The Torah column is supported by a generous donation from Eve Gordon-Ramek in memory of Kenneth Gordon.
Bamidbar
Numbers 1:1-4:20
This week, we begin a new book of the Torah. In Hebrew, it’s called Bamidbar, which literally means “In the desert.” The book’s English name is “Numbers.” The name comes from its first parashah, also called Bamidbar, which begins with the taking of a census.
In rabbinical school, I took a class devoted entirely to the Book of Numbers. I knew this book was about the wandering of the Israelites, so I didn’t think there would be too much action — just a lot of sand.
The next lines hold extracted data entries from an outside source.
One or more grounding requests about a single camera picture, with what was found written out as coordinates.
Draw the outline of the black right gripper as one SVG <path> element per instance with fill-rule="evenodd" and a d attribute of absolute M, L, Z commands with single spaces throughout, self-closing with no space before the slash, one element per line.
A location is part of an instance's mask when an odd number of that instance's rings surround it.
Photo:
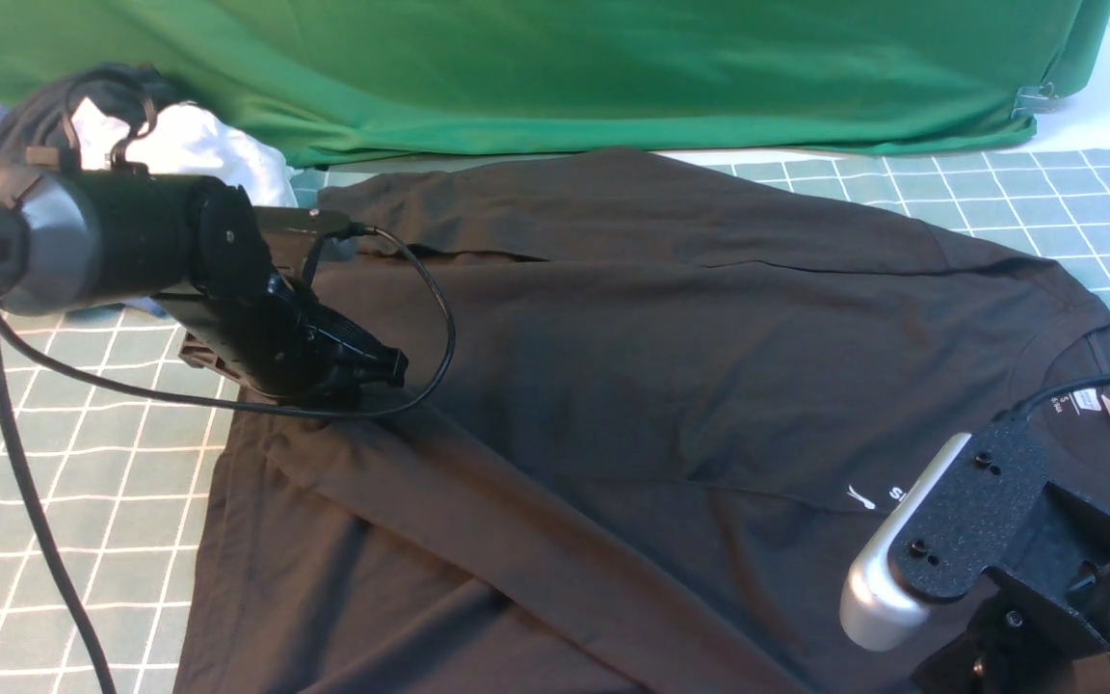
<path fill-rule="evenodd" d="M 912 673 L 921 693 L 1110 693 L 1110 515 L 1057 485 L 998 563 L 995 594 Z"/>

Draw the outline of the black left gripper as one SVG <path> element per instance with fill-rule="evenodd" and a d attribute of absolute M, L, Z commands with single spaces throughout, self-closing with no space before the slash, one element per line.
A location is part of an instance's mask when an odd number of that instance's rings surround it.
<path fill-rule="evenodd" d="M 314 412 L 356 412 L 362 386 L 406 383 L 406 353 L 386 344 L 349 344 L 320 334 L 317 299 L 297 271 L 278 266 L 248 194 L 215 177 L 185 177 L 181 200 L 185 269 L 154 302 L 206 346 L 224 373 L 274 401 Z"/>

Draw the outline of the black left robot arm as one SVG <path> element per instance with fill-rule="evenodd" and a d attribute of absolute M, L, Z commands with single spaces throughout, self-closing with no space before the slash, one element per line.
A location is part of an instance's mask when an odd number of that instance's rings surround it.
<path fill-rule="evenodd" d="M 182 359 L 279 404 L 353 406 L 400 388 L 407 358 L 311 283 L 343 214 L 256 207 L 218 177 L 0 170 L 0 310 L 43 316 L 147 298 L 188 333 Z"/>

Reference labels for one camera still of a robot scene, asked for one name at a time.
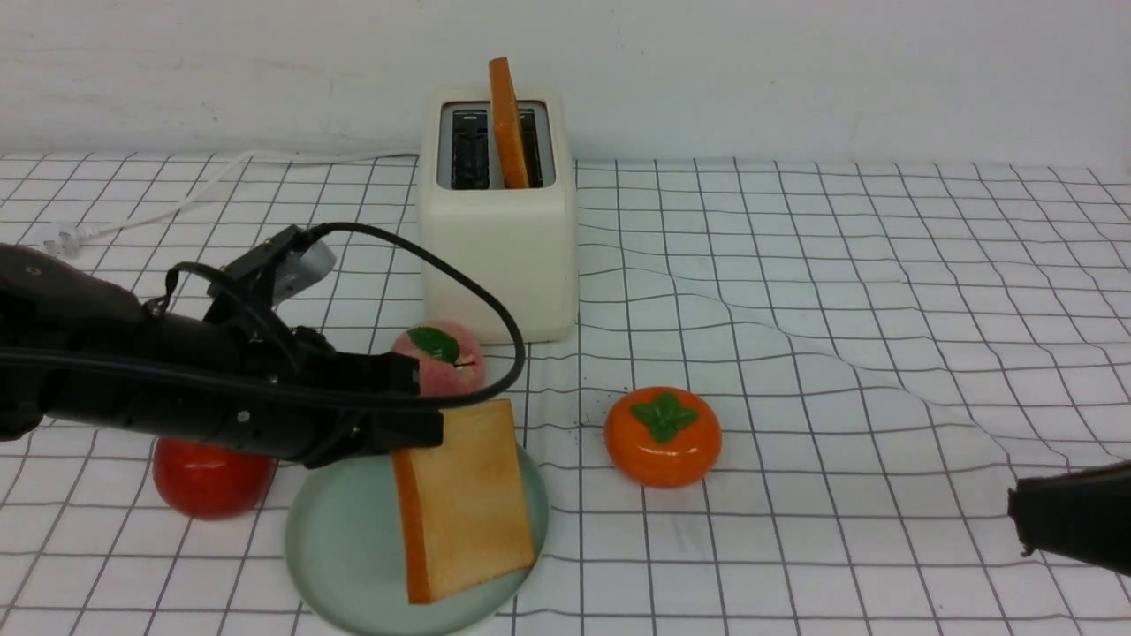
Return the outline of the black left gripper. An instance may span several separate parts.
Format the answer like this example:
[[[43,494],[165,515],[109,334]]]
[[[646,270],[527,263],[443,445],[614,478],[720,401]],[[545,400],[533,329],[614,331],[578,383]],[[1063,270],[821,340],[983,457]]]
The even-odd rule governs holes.
[[[421,395],[416,358],[334,350],[311,329],[296,347],[239,349],[224,386],[202,392],[202,442],[308,469],[444,442],[440,407]]]

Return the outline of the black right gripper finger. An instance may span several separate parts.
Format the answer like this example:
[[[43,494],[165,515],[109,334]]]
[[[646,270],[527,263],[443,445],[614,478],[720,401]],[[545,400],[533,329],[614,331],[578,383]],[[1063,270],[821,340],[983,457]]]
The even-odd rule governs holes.
[[[1130,463],[1017,480],[1007,491],[1021,555],[1041,551],[1130,575]]]

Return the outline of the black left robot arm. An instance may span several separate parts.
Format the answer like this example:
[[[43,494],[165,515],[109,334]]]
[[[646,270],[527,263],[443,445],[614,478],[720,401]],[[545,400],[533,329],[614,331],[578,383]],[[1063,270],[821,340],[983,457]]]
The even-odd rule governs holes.
[[[267,307],[238,310],[252,293],[195,319],[28,246],[1,261],[5,440],[53,418],[308,467],[444,440],[444,416],[415,403],[414,359],[337,352]]]
But by the end of the class, I had come to love Numbers. It is not filled with dramatic vignettes about colorful characters, like Genesis. It does not contain an epic story of a miracle that our people experienced, like Exodus. And it is not a law book, filled with the beginnings of our legal code, like Leviticus. Instead, this under-appreciated fourth book of the Torah is about the journey of our ancestors to peoplehood.
It is here that we experience the long and often frustrating journey that took 40 years. In the desert, the slow wandering of only a few miles, becomes the journey to a beautiful and lasting communal identity.
At the beginning of this week’s parashah, we find God instructing Moses to take a census of the Israelites. It begins, “God spoke to Moses in the Sinai Desert, in the Tent of Meeting, on the first day of the second month of the second year after their exodus from Egypt, saying ‘Take a census of the entire community of the Israelites by family.’”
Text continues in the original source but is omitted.